* [What the task asks]: Pull each line with the string "tablecloth" from the entries.

= = =

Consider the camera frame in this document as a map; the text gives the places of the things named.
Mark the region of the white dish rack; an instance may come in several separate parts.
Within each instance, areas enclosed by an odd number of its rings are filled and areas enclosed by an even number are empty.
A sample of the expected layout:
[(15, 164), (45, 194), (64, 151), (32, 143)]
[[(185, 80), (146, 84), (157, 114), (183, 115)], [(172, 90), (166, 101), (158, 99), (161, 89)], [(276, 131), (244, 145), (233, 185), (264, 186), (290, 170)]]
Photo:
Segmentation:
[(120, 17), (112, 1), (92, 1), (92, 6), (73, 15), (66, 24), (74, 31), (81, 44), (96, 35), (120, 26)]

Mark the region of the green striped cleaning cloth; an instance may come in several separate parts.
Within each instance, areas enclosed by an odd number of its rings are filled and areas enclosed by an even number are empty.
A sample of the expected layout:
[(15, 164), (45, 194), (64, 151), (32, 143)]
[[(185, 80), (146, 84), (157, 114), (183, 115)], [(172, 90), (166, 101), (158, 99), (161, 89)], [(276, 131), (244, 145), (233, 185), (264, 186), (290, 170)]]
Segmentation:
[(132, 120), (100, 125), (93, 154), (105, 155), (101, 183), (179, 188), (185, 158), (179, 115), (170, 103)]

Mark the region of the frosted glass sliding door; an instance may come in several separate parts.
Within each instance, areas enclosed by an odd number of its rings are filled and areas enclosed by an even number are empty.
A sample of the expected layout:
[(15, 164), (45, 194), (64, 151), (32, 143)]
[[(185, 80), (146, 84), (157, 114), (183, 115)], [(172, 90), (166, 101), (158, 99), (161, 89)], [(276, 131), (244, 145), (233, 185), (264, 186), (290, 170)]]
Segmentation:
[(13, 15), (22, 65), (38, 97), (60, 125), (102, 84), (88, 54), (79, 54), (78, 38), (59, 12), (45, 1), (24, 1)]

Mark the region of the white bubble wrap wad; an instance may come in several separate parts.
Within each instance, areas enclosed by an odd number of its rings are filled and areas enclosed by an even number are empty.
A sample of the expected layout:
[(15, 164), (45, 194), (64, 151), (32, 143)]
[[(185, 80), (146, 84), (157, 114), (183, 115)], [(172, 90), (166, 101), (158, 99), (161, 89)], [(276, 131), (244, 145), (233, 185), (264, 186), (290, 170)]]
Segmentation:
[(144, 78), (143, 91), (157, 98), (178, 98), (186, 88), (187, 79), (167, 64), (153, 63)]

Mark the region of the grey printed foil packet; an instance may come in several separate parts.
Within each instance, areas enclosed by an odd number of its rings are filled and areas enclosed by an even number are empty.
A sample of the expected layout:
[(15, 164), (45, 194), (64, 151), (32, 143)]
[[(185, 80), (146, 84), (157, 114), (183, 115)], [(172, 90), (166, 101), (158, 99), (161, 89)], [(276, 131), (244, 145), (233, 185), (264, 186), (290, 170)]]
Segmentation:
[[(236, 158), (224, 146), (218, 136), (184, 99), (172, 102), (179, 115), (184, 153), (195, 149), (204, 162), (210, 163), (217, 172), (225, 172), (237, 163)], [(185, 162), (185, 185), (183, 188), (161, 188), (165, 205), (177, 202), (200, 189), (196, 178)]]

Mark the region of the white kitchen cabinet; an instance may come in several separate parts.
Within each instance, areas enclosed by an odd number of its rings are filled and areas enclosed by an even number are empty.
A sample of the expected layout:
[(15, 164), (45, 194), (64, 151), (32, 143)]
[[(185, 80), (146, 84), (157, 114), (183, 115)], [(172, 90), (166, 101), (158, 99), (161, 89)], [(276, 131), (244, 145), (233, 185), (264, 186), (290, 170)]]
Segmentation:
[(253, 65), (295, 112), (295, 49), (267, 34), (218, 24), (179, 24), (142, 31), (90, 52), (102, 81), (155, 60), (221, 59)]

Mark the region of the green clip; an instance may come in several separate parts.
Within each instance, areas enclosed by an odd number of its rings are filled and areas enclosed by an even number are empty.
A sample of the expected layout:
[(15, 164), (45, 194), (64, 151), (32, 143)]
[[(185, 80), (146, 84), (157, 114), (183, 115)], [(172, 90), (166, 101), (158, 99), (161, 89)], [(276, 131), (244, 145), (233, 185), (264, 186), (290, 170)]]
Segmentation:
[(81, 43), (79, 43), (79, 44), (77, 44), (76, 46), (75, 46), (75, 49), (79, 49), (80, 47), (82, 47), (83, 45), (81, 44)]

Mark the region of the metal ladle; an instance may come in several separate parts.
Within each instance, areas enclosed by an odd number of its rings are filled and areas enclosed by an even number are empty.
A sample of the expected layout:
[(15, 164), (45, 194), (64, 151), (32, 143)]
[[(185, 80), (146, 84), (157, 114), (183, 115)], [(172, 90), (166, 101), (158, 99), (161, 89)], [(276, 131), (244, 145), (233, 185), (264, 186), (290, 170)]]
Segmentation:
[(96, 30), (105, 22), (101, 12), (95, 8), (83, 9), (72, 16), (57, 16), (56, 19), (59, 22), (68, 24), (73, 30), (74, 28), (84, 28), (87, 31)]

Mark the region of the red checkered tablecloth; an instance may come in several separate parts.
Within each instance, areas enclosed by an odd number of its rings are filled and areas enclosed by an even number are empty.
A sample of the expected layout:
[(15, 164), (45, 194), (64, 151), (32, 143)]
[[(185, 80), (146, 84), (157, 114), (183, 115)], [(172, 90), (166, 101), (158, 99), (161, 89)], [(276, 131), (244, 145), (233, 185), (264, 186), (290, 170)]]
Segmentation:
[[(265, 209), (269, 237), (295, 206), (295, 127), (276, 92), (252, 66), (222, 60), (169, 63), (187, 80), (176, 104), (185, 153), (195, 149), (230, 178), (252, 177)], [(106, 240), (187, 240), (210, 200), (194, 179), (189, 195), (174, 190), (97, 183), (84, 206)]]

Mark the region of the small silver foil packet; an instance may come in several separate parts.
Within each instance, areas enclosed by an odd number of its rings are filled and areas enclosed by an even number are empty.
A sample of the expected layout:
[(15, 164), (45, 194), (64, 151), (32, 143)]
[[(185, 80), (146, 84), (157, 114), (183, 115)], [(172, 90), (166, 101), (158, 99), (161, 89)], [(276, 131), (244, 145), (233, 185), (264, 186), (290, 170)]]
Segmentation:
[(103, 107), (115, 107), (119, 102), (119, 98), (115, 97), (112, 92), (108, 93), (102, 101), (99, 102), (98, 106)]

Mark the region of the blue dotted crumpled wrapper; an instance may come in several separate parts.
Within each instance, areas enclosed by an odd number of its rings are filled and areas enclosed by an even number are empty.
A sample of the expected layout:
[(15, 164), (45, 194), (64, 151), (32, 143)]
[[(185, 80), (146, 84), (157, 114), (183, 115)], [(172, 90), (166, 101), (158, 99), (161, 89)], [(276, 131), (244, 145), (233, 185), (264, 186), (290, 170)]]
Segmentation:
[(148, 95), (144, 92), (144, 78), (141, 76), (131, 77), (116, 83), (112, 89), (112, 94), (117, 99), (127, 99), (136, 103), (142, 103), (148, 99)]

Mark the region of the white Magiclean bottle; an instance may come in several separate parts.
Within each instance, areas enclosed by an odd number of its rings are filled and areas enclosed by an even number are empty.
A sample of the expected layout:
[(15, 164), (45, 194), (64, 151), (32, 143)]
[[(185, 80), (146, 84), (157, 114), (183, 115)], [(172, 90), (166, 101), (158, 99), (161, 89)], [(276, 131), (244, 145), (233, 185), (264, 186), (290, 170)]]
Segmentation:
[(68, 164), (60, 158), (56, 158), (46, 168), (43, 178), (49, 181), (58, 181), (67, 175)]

= = =

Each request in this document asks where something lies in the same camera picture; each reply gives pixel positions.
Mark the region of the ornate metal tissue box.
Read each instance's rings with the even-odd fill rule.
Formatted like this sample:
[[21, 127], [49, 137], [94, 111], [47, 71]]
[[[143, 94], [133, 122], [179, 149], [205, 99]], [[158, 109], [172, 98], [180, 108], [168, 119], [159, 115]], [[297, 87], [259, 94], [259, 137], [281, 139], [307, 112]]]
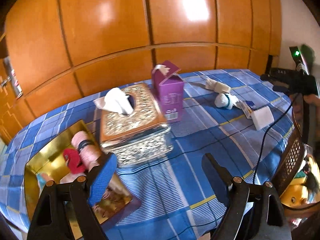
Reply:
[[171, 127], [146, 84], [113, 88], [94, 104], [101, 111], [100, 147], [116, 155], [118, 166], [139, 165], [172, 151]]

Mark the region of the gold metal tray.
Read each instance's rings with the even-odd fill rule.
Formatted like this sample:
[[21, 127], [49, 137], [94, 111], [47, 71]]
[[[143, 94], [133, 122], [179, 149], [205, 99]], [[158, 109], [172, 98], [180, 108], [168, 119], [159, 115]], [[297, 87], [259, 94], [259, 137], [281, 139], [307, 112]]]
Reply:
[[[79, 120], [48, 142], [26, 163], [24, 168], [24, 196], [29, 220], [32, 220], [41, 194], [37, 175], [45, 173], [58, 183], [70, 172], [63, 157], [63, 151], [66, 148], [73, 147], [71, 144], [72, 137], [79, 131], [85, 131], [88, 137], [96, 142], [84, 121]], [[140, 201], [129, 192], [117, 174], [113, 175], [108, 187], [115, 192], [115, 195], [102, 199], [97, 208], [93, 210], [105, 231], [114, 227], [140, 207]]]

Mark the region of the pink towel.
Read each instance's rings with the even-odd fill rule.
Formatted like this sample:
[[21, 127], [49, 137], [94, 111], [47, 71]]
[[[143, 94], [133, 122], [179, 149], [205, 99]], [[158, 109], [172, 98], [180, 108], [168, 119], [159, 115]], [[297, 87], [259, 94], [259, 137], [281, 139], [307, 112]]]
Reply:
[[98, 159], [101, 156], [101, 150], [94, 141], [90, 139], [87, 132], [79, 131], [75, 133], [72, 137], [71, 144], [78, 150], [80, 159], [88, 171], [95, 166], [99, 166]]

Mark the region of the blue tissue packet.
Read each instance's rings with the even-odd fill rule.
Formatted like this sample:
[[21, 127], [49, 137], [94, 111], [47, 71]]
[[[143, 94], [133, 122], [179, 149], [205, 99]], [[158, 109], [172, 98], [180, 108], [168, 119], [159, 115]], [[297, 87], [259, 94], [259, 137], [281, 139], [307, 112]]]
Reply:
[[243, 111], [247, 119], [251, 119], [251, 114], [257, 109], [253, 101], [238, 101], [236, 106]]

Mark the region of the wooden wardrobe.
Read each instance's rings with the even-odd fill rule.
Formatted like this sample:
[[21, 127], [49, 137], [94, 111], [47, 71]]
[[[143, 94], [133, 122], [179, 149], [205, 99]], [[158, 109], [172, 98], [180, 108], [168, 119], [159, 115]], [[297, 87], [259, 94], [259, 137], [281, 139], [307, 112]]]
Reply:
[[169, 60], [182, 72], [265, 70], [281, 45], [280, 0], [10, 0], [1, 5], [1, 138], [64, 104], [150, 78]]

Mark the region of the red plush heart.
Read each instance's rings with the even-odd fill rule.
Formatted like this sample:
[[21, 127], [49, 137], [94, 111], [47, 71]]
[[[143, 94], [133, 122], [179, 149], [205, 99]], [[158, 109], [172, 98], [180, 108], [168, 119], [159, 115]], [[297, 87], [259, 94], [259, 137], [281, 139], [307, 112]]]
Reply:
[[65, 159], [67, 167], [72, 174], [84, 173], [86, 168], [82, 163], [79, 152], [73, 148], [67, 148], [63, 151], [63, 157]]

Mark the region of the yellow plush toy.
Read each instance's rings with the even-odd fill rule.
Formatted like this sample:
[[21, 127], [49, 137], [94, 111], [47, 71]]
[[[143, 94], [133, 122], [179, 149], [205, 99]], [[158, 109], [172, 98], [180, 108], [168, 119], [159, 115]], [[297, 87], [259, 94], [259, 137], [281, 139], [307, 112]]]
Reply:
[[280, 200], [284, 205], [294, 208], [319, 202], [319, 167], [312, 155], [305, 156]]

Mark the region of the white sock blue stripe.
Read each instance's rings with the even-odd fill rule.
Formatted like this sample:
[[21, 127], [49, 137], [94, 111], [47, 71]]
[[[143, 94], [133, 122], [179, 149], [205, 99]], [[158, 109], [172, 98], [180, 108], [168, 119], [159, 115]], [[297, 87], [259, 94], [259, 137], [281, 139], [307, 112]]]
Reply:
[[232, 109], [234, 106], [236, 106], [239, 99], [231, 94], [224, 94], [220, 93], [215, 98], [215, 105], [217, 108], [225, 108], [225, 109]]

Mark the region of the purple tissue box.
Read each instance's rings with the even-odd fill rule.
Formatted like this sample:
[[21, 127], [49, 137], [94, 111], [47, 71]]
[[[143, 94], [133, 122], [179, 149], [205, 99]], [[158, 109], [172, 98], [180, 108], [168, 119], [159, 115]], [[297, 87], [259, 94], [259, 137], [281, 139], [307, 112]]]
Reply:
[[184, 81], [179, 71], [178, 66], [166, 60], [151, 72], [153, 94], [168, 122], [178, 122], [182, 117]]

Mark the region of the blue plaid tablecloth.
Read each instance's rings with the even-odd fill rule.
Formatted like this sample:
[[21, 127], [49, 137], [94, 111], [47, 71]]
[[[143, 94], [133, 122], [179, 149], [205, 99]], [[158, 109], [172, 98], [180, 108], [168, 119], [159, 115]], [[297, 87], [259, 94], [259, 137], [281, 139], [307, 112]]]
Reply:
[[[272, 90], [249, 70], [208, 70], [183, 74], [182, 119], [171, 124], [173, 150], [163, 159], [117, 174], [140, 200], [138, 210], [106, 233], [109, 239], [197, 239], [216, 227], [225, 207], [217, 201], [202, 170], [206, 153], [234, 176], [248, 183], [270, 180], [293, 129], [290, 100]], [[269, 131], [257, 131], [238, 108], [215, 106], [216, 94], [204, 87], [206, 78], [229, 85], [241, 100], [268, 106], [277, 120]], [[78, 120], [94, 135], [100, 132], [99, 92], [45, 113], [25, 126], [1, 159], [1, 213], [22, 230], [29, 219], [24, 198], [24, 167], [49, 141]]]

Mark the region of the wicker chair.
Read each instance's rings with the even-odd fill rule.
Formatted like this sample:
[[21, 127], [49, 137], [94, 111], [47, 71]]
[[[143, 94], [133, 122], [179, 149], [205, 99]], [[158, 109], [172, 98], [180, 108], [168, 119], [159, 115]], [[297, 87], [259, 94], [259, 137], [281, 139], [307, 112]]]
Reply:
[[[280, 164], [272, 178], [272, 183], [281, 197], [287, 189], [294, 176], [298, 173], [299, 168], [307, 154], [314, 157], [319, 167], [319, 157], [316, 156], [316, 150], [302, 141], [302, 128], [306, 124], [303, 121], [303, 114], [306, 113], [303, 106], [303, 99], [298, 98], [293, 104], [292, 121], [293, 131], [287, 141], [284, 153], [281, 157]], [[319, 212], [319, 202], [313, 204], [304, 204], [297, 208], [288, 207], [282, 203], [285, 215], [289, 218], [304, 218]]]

= = =

* [Answer for this exercise]:
Mark the region of the red checkered tablecloth; an instance may come in several separate parts.
Mark the region of the blue plaid tablecloth.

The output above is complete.